Lightning in 3 steps

In this guide we’ll show you how to organize your PyTorch code into Lightning in 3 simple steps.

Organizing your code with PyTorch Lightning makes your code:

  • Keep all the flexibility (this is all pure PyTorch), but removes a ton of boilerplate

  • More readable by decoupling the research code from the engineering

  • Easier to reproduce

  • Less error prone by automating most of the training loop and tricky engineering

  • Scalable to any hardware without changing your model

Here’s a 2 minute conversion guide for PyTorch projects:

Step 0: Install PyTorch Lightning

You can install using pip

pip install pytorch-lightning

Or with conda (see how to install conda here):

conda install pytorch-lightning -c conda-forge

You could also use conda environments

conda activate my_env
pip install pytorch-lightning

Step 1: Define LightningModule

import os
import torch
import torch.nn.functional as F
from torchvision.datasets import MNIST
from torchvision import transforms
from import DataLoader
import pytorch_lightning as pl
from import random_split

class LitModel(pl.LightningModule):

    def __init__(self):
        self.layer_1 = torch.nn.Linear(28 * 28, 128)
        self.layer_2 = torch.nn.Linear(128, 10)

    def forward(self, x):
        x = x.view(x.size(0), -1)
        x = self.layer_1(x)
        x = F.relu(x)
        x = self.layer_2(x)
        return x

    def configure_optimizers(self):
        optimizer = torch.optim.Adam(self.parameters(), lr=1e-3)
        return optimizer

    def training_step(self, batch, batch_idx):
        x, y = batch
        y_hat = self(x)
        loss = F.cross_entropy(y_hat, y)
        result = pl.TrainResult(loss)
        return result

    def validation_step(self, batch, batch_idx):
        x, y = batch
        y_hat = self(x)
        loss = F.cross_entropy(y_hat, y)
        result = pl.EvalResult(checkpoint_on=loss)
        result.log('val_loss', loss)
        return result

    def test_step(self, batch, batch_idx):
        x, y = batch
        y_hat = self(x)
        loss = F.cross_entropy(y_hat, y)
        result = pl.EvalResult()
        result.log('test_loss', loss)
        return result

The LightningModule holds your research code:

  • The Train loop

  • The Validation loop

  • The Test loop

  • The Model + system architecture

  • The Optimizer

A LightningModule is a torch.nn.Module but with added functionality. It organizes your research code into Model Hooks.

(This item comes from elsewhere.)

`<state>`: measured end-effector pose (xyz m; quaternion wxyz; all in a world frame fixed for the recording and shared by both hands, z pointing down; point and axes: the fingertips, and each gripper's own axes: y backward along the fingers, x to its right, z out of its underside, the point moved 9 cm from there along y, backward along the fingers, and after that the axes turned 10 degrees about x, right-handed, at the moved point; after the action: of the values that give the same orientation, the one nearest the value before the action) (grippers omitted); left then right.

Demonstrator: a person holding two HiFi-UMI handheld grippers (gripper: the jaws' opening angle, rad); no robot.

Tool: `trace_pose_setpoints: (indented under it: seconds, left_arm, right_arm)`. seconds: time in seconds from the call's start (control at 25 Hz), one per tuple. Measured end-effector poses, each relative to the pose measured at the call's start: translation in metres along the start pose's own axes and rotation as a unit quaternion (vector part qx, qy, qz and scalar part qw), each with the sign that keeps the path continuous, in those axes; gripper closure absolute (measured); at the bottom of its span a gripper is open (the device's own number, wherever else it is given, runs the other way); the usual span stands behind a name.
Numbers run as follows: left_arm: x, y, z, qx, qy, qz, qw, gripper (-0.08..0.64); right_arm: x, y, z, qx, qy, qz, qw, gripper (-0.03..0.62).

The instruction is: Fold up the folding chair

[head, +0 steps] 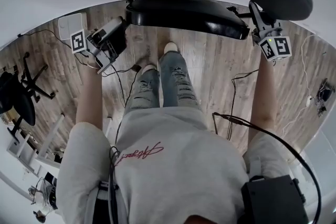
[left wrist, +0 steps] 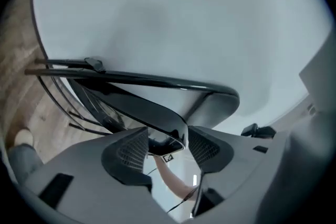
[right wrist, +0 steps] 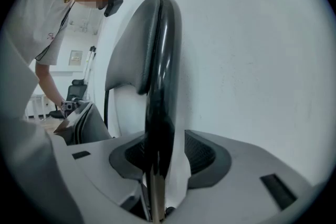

In the snippet above we override the basic hooks, but a full list of hooks to customize can be found under Model Hooks.

You can use your LightningModule just like a PyTorch model.

model = LitModel()

y_hat = model(x)


More details in LightningModule docs.

Convert your PyTorch Module to Lightning

1. Move your computational code

Move the model architucture and forward pass to your LightningModule.

class LitModel(pl.LightningModule):

    def __init__(self):
        self.layer_1 = torch.nn.Linear(28 * 28, 128)
        self.layer_2 = torch.nn.Linear(128, 10)

    def forward(self, x):
        x = x.view(x.size(0), -1)
        x = self.layer_1(x)
        x = F.relu(x)
        x = self.layer_2(x)
        return x

2. Move the optimizer(s) and schedulers

Move your optimizers to pytorch_lightning.core.LightningModule.configure_optimizers() hook. Make sure to use the hook parameters (self in this case).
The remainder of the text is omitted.